* About this task *
Give only the number of lines in the records below that contain the word "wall".

======== Task input

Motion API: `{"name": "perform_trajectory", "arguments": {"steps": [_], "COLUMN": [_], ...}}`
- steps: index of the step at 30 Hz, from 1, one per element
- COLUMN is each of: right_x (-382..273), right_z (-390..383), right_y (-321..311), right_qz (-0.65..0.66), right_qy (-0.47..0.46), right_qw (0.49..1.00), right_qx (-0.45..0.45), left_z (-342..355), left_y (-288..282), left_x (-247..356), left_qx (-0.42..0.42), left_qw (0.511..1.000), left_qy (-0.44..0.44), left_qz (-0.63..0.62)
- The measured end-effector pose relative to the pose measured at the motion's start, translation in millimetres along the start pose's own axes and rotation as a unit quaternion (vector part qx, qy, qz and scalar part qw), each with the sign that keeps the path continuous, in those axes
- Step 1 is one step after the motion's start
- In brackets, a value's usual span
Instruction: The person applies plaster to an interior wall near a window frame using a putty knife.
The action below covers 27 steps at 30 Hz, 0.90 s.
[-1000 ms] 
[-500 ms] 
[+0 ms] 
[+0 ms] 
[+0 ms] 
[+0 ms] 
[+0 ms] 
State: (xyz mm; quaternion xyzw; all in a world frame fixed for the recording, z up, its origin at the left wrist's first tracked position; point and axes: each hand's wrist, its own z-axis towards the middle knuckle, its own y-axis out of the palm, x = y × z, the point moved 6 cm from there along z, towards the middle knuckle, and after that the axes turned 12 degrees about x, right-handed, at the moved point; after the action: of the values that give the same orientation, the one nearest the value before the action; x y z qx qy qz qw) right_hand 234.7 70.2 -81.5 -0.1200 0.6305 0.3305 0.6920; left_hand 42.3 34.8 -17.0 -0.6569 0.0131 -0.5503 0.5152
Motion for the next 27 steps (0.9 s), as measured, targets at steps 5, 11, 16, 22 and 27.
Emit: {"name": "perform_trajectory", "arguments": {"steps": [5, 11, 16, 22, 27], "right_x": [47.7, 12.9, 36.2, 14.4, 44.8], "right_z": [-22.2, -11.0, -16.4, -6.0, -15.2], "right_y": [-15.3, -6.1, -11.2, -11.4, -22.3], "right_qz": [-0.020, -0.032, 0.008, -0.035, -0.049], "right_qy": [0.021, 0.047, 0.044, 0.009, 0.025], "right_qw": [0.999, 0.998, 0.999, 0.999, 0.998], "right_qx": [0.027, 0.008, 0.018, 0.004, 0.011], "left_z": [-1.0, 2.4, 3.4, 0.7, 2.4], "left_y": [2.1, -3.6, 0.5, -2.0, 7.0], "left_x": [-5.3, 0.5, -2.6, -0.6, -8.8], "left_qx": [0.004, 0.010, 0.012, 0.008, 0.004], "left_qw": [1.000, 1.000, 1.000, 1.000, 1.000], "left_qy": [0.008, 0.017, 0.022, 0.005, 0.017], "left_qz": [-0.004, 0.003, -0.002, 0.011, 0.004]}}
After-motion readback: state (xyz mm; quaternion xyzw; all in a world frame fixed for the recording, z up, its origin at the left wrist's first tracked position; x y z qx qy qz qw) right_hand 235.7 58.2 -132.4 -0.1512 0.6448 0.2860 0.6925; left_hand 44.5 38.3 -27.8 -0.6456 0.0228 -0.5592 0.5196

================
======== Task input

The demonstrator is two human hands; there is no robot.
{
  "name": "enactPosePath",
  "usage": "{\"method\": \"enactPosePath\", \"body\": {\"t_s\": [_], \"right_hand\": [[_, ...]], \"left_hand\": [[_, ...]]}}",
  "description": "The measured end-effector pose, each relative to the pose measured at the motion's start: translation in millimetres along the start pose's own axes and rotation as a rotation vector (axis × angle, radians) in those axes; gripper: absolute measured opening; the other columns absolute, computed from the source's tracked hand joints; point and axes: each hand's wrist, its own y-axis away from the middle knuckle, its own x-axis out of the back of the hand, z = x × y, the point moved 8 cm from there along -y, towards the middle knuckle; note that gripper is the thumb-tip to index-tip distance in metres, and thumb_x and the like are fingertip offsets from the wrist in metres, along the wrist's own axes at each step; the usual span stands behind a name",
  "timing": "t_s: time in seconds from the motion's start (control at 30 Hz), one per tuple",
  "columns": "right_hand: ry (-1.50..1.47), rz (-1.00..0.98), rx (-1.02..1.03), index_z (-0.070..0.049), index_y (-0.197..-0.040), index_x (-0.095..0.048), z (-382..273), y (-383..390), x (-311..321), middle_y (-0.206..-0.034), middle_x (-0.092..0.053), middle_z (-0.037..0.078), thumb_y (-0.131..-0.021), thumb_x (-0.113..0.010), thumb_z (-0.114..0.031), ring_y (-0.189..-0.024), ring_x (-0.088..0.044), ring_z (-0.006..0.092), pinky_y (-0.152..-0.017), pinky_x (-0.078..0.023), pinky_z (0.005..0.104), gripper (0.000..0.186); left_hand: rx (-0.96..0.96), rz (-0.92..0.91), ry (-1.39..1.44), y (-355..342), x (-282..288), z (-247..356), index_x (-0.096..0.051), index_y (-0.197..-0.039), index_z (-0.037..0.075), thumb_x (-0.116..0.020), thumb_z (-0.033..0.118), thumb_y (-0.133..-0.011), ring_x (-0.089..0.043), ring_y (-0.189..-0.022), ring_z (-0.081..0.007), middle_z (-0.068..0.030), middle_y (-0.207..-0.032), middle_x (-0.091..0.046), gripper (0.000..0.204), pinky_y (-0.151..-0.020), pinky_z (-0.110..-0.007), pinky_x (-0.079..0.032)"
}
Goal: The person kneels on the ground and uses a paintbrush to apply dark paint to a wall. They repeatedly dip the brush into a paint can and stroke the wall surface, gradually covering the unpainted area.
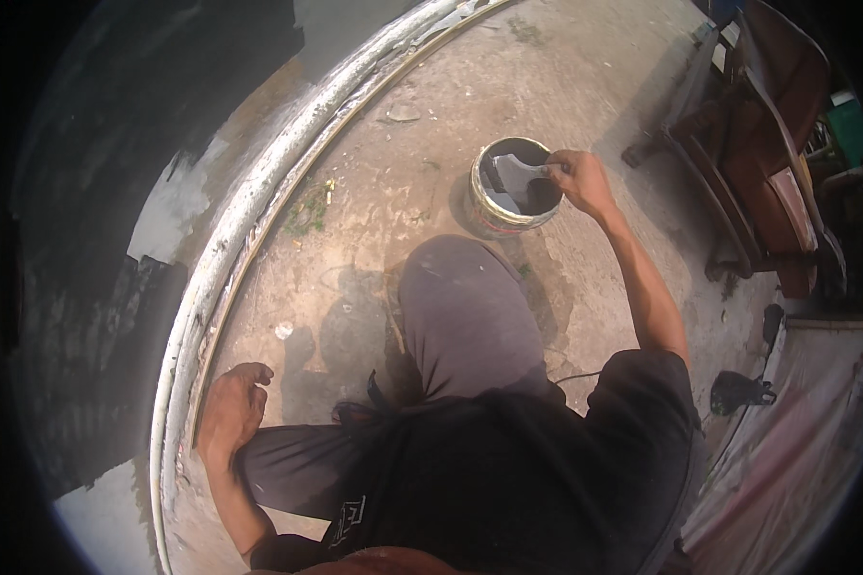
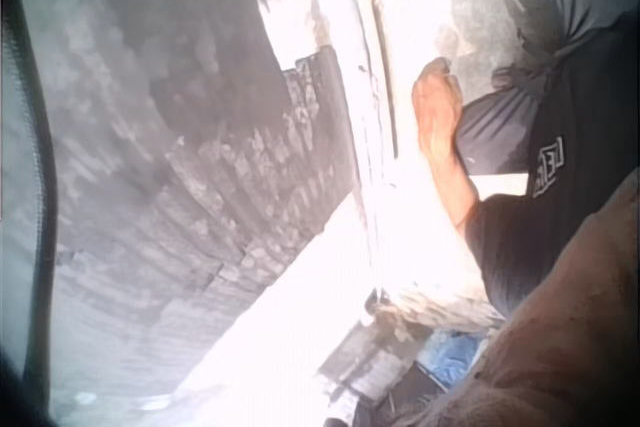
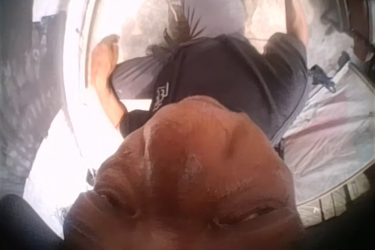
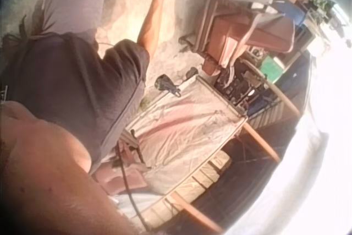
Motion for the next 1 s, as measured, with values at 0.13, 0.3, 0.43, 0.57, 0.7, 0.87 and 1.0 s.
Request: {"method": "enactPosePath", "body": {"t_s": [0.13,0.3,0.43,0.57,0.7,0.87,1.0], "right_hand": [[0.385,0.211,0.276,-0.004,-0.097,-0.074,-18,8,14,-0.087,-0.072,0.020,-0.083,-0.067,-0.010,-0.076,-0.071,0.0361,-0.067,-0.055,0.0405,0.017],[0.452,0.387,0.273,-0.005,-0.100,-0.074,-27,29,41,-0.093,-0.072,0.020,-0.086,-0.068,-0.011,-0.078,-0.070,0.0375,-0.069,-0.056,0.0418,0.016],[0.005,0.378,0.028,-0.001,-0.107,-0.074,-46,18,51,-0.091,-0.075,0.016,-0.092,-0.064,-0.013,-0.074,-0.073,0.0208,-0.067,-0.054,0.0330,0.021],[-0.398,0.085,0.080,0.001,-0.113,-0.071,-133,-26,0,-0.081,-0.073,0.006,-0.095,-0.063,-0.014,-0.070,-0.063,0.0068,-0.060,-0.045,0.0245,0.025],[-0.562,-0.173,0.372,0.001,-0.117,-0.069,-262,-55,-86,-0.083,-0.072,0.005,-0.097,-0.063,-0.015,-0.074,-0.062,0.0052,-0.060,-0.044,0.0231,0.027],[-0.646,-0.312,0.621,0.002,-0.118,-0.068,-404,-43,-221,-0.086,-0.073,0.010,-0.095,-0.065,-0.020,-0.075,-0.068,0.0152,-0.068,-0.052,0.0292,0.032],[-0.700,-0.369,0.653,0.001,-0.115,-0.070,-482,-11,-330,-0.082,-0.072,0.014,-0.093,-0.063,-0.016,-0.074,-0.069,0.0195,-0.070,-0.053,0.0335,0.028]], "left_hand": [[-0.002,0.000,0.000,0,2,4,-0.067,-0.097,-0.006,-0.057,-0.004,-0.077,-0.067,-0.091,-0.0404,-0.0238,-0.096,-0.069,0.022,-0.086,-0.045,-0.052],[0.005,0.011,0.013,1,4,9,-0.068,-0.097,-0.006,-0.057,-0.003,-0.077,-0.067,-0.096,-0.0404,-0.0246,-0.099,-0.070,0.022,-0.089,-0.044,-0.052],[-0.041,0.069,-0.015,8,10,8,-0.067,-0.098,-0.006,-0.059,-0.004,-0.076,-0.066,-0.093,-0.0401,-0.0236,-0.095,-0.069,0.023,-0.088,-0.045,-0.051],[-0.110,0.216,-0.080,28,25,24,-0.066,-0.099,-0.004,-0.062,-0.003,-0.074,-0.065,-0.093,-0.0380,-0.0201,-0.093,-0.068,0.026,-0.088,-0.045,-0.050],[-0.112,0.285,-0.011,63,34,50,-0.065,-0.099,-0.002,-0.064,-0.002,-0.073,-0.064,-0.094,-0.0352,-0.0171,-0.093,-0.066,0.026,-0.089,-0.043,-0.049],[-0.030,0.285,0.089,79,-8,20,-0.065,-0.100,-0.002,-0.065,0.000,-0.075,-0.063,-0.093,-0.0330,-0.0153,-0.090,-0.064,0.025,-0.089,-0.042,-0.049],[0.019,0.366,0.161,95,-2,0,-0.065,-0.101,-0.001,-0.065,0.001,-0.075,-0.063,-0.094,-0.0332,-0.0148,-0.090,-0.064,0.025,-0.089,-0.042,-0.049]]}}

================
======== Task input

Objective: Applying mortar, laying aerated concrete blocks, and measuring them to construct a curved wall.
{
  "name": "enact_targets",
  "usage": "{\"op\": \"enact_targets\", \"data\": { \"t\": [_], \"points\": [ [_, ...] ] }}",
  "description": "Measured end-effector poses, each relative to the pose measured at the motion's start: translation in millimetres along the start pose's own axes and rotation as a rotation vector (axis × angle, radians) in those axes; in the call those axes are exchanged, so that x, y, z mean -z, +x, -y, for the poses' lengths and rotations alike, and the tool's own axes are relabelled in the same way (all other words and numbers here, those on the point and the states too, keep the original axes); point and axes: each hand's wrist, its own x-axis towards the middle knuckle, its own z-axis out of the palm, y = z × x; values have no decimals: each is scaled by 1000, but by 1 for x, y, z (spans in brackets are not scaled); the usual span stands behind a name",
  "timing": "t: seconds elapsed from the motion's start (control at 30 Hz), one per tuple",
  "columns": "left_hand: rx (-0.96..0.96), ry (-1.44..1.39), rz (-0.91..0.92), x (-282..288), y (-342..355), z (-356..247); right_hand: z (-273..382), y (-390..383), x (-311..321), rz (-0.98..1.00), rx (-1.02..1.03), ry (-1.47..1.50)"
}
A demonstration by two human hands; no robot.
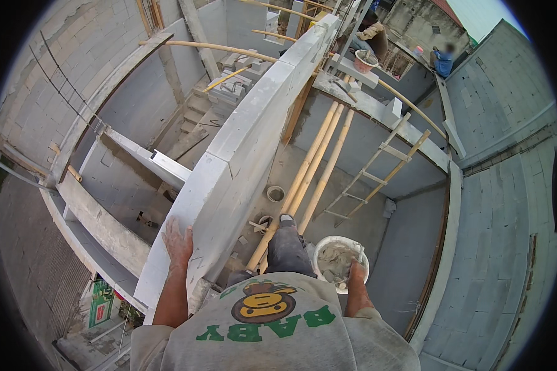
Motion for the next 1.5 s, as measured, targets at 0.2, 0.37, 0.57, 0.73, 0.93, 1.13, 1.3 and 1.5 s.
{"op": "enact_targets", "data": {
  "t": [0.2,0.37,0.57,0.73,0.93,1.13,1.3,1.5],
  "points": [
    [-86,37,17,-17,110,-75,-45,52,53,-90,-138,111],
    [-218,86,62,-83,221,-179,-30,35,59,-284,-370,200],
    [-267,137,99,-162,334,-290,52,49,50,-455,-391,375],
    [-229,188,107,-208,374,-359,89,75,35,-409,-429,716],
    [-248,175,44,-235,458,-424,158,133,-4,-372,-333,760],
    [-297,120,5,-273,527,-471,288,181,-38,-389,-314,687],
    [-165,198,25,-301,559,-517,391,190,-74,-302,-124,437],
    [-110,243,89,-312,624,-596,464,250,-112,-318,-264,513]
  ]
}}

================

* Problem solution *
3